Only the lines below, from the one with "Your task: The" through the one with "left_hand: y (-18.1", are to be written out, exactly.

══ MATERIAL FOR THIS TASK

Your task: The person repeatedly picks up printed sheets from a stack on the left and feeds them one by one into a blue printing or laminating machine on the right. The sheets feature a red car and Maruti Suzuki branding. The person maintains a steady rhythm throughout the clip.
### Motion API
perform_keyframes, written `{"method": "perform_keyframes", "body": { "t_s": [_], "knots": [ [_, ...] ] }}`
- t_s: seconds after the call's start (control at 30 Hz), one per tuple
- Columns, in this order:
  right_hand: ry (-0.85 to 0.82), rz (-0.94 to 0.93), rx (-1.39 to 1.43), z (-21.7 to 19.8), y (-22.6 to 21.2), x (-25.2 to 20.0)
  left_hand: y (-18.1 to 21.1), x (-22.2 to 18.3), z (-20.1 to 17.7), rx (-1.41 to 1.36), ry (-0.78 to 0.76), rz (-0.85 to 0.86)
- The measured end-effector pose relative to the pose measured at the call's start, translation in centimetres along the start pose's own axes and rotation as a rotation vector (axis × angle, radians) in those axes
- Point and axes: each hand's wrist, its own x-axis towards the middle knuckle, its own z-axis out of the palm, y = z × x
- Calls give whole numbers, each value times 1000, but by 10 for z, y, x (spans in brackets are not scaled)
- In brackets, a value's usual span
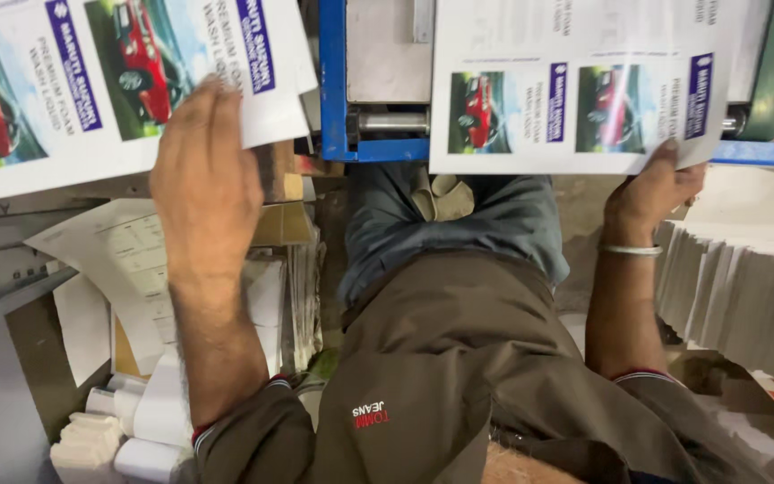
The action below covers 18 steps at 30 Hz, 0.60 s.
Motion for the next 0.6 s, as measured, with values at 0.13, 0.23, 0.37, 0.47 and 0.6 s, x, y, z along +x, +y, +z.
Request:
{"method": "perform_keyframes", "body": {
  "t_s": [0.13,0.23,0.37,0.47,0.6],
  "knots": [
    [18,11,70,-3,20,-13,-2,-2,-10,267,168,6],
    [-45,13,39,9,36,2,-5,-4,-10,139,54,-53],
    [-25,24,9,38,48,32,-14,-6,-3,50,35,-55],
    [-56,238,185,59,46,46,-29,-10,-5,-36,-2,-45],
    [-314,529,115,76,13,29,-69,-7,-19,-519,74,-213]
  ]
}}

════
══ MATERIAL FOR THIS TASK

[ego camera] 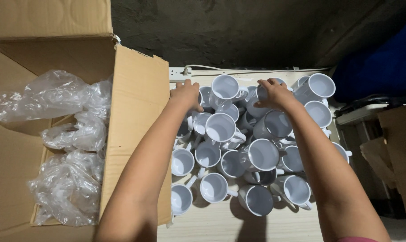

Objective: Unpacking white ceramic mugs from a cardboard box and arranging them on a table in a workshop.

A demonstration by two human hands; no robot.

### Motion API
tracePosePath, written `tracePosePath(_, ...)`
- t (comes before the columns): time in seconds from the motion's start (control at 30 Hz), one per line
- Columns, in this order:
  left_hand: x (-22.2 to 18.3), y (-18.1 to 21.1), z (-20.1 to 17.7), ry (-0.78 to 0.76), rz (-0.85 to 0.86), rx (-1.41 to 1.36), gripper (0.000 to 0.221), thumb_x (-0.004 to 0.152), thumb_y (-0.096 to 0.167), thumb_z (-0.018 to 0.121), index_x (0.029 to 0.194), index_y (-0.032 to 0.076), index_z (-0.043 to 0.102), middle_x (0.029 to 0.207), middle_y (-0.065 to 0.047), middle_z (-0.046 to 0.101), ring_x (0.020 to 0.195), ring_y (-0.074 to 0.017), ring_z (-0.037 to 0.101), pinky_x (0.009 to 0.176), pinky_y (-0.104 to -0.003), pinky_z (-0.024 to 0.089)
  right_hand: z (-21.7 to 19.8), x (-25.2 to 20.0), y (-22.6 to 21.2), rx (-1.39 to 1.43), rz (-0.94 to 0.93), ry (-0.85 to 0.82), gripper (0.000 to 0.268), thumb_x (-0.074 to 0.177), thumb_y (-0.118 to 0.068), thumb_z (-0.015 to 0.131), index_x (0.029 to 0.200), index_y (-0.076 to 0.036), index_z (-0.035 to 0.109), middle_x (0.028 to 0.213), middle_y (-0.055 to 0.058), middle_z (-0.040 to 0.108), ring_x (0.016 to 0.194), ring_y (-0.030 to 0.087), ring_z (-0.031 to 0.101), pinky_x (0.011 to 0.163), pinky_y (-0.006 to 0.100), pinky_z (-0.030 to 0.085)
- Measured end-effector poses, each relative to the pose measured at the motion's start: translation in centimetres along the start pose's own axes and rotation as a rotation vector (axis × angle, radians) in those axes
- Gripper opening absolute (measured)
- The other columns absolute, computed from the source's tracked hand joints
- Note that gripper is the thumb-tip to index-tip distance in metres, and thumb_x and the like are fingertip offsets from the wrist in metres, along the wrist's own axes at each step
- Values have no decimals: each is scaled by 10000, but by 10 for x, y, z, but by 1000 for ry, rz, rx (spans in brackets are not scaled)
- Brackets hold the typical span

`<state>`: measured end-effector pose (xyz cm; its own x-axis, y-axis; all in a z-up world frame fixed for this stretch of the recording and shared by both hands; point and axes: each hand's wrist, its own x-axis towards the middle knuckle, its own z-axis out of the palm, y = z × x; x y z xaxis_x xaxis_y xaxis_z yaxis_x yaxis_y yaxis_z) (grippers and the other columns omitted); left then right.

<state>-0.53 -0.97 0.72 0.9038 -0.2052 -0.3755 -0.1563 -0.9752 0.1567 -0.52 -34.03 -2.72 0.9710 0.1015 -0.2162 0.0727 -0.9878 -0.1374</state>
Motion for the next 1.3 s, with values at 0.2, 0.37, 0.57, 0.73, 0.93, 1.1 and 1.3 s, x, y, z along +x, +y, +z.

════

## EXERCISE SOLUTION
Your task: The person repeatedly picks up printed sheets from a stack on the left and feeds them one by one into a blue printing or laminating machine on the right. The sheets feature a red car and Maruti Suzuki branding. The person maintains a steady rhythm throughout the clip.
### Motion API
perform_keyframes, written `{"method": "perform_keyframes", "body": { "t_s": [_], "knots": [ [_, ...] ] }}`
- t_s: seconds after the call's start (control at 30 Hz), one per tuple
- Columns, in this order:
  right_hand: ry (-0.85 to 0.82), rz (-0.94 to 0.93), rx (-1.39 to 1.43), z (-21.7 to 19.8), y (-22.6 to 21.2), x (-25.2 to 20.0)
  left_hand: y (-18.1 to 21.1), x (-22.2 to 18.3), z (-20.1 to 17.7), rx (-1.41 to 1.36), ry (-0.78 to 0.76), rz (-0.85 to 0.86)

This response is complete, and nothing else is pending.